Last Sunday, I figured I would hike Storm King Mountain since it was on my list and I could pass by the Beacon farmers market to get the brilliant goat cheese. Turns out, on can not turn off to the trail head from the South bound side of Route 9W. I had to drive 3 miles to the next exit and I found myself at the West Point visitor center and museum… They are not actually in West Point by the way. West Point does have restrictions for going there, as they should. I figured I should check it out what I can since I am here. No regrets. I live for adventures like this.

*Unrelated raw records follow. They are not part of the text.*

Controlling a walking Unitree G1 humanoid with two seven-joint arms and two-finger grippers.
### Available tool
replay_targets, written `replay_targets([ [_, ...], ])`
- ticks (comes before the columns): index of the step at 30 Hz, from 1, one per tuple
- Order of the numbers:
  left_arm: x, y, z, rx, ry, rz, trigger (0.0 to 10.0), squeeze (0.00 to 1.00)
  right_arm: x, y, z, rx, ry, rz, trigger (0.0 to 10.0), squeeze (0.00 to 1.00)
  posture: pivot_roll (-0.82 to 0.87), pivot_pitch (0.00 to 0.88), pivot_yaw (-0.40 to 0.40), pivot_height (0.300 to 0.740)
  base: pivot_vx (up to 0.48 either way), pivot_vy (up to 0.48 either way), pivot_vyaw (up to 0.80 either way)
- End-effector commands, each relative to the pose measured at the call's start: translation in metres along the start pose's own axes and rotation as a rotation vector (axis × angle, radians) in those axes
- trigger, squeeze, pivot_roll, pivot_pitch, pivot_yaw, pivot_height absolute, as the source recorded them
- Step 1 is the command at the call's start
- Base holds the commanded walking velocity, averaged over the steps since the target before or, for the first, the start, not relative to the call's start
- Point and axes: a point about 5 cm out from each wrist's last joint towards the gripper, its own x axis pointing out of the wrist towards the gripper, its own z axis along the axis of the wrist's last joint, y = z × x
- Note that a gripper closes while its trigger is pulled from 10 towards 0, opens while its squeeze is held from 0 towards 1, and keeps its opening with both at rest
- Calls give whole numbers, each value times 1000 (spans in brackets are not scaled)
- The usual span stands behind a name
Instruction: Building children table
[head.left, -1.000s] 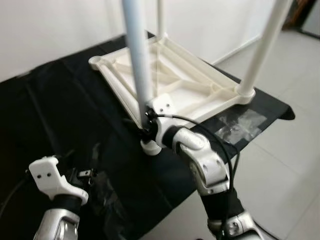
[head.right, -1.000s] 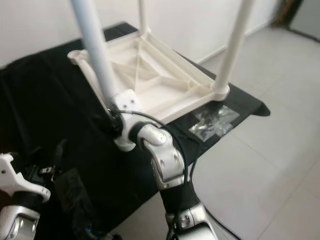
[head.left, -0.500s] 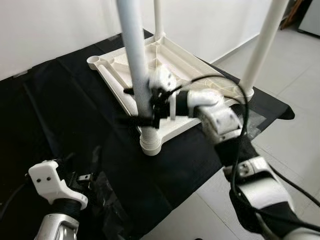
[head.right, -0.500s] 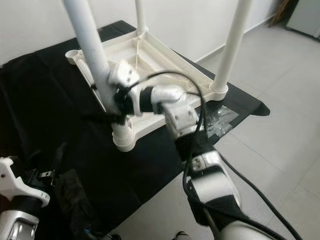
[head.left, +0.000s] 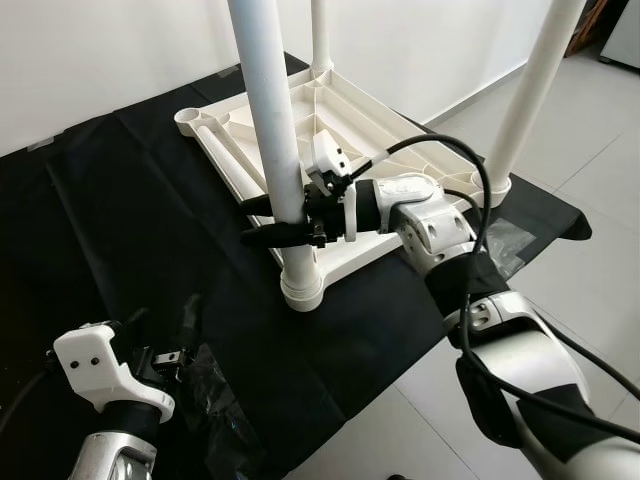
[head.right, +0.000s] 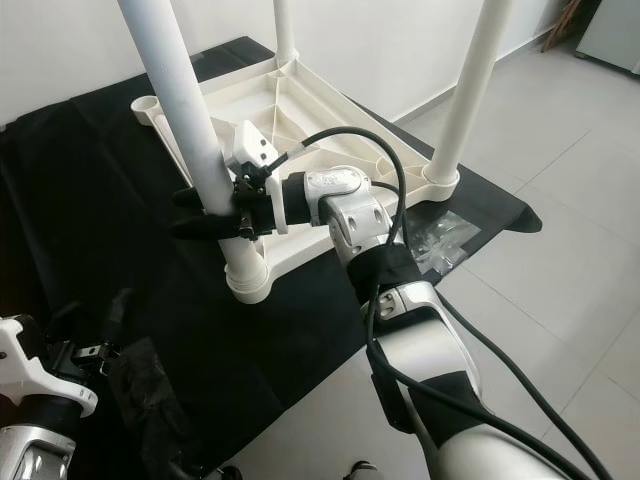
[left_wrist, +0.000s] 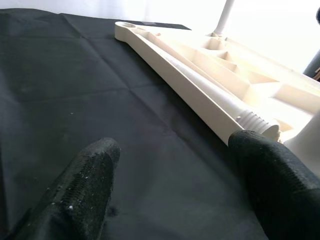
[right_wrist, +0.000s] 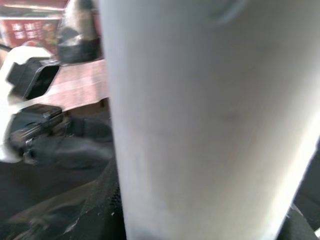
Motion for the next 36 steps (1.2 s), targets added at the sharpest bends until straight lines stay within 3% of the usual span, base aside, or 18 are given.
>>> replay_targets([
  [1,-3,1,-2,2,6,16,10000,0,1,-2,-11,11,24,-120,0,0,78,226,36,740,0,0,0],
  [2,-3,1,-2,0,7,15,10000,0,2,0,-21,35,47,-240,0,0,77,226,35,740,0,0,0],
  [3,-3,2,-2,-1,7,15,10000,0,3,2,-40,97,113,-539,0,0,68,226,37,740,0,0,0],
  [5,-3,2,-2,-1,7,15,10000,0,3,2,-40,97,113,-539,0,0,68,226,37,740,0,0,0],
  [6,-2,2,-2,-2,7,15,10000,0,0,4,-53,132,170,-753,0,0,68,226,37,740,0,0,0],
  [7,-1,3,-2,-5,7,12,10000,0,-2,26,-69,191,206,-886,0,0,52,228,53,740,0,0,0],
  [8,-1,3,-2,-5,7,12,10000,0,-2,26,-69,191,206,-886,0,0,52,228,53,740,0,0,0],
  [9,0,4,-3,-7,9,9,10000,0,1,47,-77,238,216,-931,0,0,45,218,55,740,0,0,0],
  [15,4,5,-4,-8,11,0,10000,0,13,64,-75,274,185,-889,0,0,38,189,62,740,0,0,0],
  [16,6,5,-4,-8,12,-4,10000,0,19,62,-71,269,175,-855,10000,0,40,189,62,740,0,0,0],
  [22,7,6,-4,-7,7,-1,10000,0,29,52,-55,271,116,-765,10000,0,45,188,61,740,0,0,0],
  [23,8,6,-4,-7,5,2,10000,0,31,46,-43,262,56,-683,10000,1000,51,190,59,740,0,0,0],
  [26,7,6,-3,-8,4,2,10000,0,31,44,-33,241,20,-622,10000,1000,53,192,60,740,0,0,0],
  [30,7,6,-3,-13,5,-1,10000,0,22,41,-5,-11,-33,-267,10000,1000,56,199,61,740,0,0,0],
  [32,7,5,-3,-13,6,-2,10000,0,19,41,-4,-49,-20,-200,10000,902,61,200,60,740,0,0,0],
  [33,7,5,-3,-13,6,-2,10000,0,15,38,-5,-90,17,-148,10000,133,64,203,59,740,0,0,0],
  [34,6,5,-3,-13,6,-3,10000,0,12,35,-6,-107,42,-110,10000,0,71,206,57,740,0,0,0],
  [36,5,4,-3,-12,7,-2,10000,0,9,29,-5,-108,57,-62,10000,0,76,210,55,740,0,0,0],
])
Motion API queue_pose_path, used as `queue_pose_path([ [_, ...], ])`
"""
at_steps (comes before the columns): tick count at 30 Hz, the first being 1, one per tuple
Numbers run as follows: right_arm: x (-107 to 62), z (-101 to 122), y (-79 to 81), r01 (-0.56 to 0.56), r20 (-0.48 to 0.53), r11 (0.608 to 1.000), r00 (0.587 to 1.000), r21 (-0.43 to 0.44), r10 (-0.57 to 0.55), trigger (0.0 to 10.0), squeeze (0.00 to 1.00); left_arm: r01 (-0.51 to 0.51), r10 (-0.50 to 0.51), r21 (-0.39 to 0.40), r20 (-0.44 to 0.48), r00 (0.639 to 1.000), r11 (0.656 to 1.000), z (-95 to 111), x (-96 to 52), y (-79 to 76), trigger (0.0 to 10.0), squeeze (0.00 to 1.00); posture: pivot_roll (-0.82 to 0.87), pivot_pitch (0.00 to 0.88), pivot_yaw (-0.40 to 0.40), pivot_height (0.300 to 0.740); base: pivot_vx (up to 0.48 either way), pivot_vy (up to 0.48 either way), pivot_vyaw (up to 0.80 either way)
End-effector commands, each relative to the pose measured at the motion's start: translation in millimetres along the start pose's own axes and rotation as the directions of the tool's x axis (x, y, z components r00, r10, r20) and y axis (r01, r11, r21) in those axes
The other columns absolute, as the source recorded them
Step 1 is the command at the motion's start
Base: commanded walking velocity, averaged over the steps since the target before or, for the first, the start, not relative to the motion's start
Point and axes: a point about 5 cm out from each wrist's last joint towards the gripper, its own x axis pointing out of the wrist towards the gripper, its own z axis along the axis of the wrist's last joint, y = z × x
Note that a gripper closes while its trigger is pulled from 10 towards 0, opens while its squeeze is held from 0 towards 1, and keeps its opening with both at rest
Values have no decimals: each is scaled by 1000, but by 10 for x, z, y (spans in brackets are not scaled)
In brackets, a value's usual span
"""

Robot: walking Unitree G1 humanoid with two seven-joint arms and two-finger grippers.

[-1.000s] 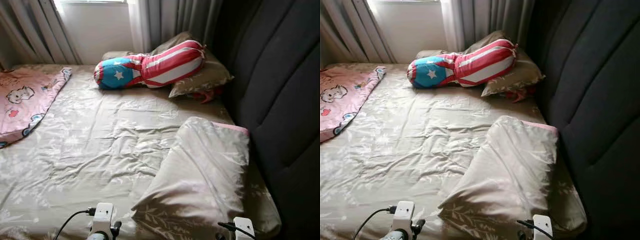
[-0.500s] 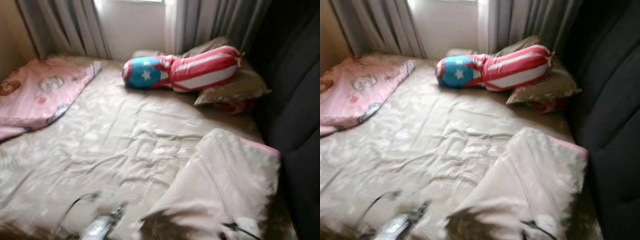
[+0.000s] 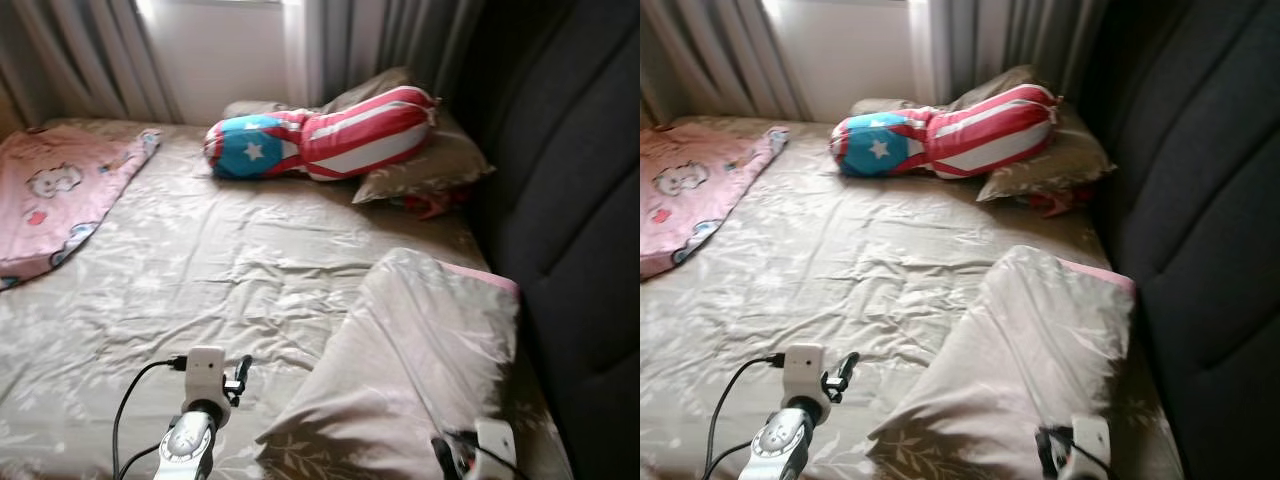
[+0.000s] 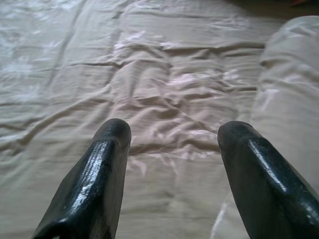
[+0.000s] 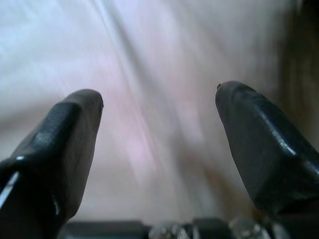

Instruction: Clean up the room

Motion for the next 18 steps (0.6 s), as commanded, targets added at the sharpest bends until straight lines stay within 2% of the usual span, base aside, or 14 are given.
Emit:
queue_pose_path([
  [1, 148, 451, 149, -31, 194, 999, 980, -35, 38, 10000, 0, 25, -25, 3, 32, 999, 1000, 18, -31, -47, 10000, 0, -8, 0, -74, 740, 0, 0, 0],
  [5, 125, 527, 143, -41, 261, 999, 964, -31, 47, 10000, 0, 45, -47, 29, 52, 998, 999, 14, -100, -75, 10000, 0, -8, 0, -75, 740, 0, 0, 0],
  [11, 112, 566, 128, -2, 293, 1000, 956, -1, 2, 10000, 0, 56, -60, 41, 93, 994, 998, 110, -96, -110, 10000, 0, -9, 0, -80, 740, 0, 0, 0],
  [18, 82, 453, 98, 52, 239, 998, 970, -31, -43, 10000, 0, 37, -41, 33, 116, 992, 999, 214, -37, -112, 10000, 0, -13, 0, -78, 740, 0, 0, 0],
])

West Point is nestled at a bend on the West bank of the Hudson river where you can not see it coming up for New York. That is what makes it such an ingenious spot to place a military academy. There is a brief history on their website if you want to know more.

Its free. The visitors center really gives you an idea about going to school there, while the museum displays objects and artifacts of the US army’s history. The basement is where you find the big guns and crafty weaponry. It was a quick side trip.

I got back on the road to get back to Storm King Mountain. Turned out to be a historically significant site. The Freedom Road, “The route traveled by the 52 American hostages from Stewart airport to West Point after their release from captivity in Iran January 25, 1981.” Honestly, I thought… It was the 1980s… Why did they not just get in a car? Turns out, they were on buses and Route 9W was part of the path they took.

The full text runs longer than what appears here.